Transparency is core to what we do. This page explains how we grade research confidence, how we report effect size separately, and what the grades mean.
Grades describe how confident the research is. They do not tell you whether the intervention fits your life.
Our state-of-the-art pipeline ingests from PubMed (the world's largest biomedical research database, maintained by the U.S. National Library of Medicine), bioRxiv and medRxiv (leading preprint servers where new research appears before peer review). Domain-specific queries filter for RCTs, meta-analyses, and systematic reviews using MeSH terms and publication type tags. Papers are deduplicated by DOI and PMID before insertion.

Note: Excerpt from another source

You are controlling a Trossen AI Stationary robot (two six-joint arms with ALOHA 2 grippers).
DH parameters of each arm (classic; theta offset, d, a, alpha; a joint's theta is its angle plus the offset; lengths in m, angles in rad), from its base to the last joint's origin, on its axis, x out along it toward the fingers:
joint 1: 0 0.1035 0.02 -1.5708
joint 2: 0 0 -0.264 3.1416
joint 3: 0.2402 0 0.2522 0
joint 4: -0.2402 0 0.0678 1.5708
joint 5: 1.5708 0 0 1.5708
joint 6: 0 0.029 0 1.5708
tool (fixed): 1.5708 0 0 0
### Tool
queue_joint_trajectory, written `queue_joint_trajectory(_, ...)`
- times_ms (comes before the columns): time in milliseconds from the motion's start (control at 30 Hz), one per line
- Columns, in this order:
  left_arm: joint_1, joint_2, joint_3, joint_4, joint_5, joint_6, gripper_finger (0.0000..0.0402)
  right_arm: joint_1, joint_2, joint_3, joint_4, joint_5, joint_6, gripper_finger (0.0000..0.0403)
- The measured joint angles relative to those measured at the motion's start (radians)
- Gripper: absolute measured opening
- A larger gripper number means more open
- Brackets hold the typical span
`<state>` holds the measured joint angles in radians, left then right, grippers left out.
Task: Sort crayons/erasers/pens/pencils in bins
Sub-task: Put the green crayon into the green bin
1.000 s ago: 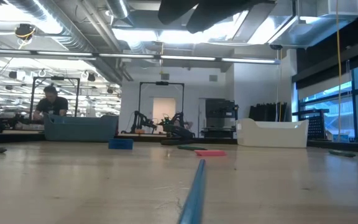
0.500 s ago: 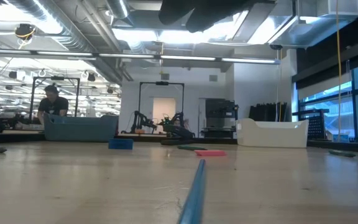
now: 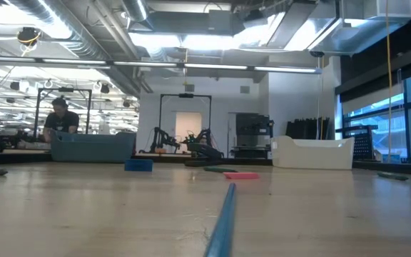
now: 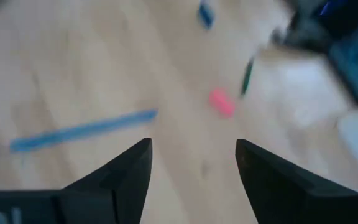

Every paper is analyzed by our AI system, using one of the most capable large language models available. The AI reads each abstract, extracts specific findings, and links them to the relevant supplements and habits in our database. This means thousands of papers can be analyzed together in ways that would take a human research team months.
From this analysis, we derive everything on the site: confidence grades, effect-size summaries, benefit descriptions, safety notes, and protocol recommendations. Confidence is computed by a 7-factor weighted algorithm informed by GRADE (detailed below) with percentile normalization. Effect size is computed independently and shown on each outcome page. Both recalculate automatically whenever new research is ingested.
The same underlying corpus powers features like semantic search (matching queries by meaning, not just keywords) and the Evidence Assistant, which uses retrieval-augmented generation (RAG) to pull the most relevant research before answering your question. Built on Qwen embeddings (4000-dimensional vectors) stored in a PostgreSQL vector database.
Every supplement, habit, and food receives a confidence grade based on how much research backs it and how consistent that research is. The grade answers one question: how sure are we that the effect is real. How big the effect is on a specific outcome is reported separately.
Confidence is scored by a weighted algorithm across 7 factors. Scores are percentile-normalized within each category. Our factors are informed by the GRADE framework (Guyatt et al., BMJ 2008), the Cochrane Handbook for Systematic Reviews, and the Oxford Centre for Evidence-Based Medicine levels of evidence.
Study design, risk of bias, replication, sample size, and consistency map directly to GRADE's core assessment criteria. Precision captures statistical rigor. Recency reflects the Cochrane practice of flagging outdated evidence. Effect size is intentionally NOT bundled into this confidence number, it is reported separately because how-big-the-effect and how-sure-we-are are orthogonal questions.
For simplicity, we sometimes present these as 5 factors by combining related pairs:
Confidence answers 'is the effect real'. Effect size answers 'how big is the effect on this specific outcome'. We treat them as independent because they're independent questions. A creatine effect is large for short-sprint power and minimal for VO2 max, even though the confidence in 'creatine has a real effect on power' is high.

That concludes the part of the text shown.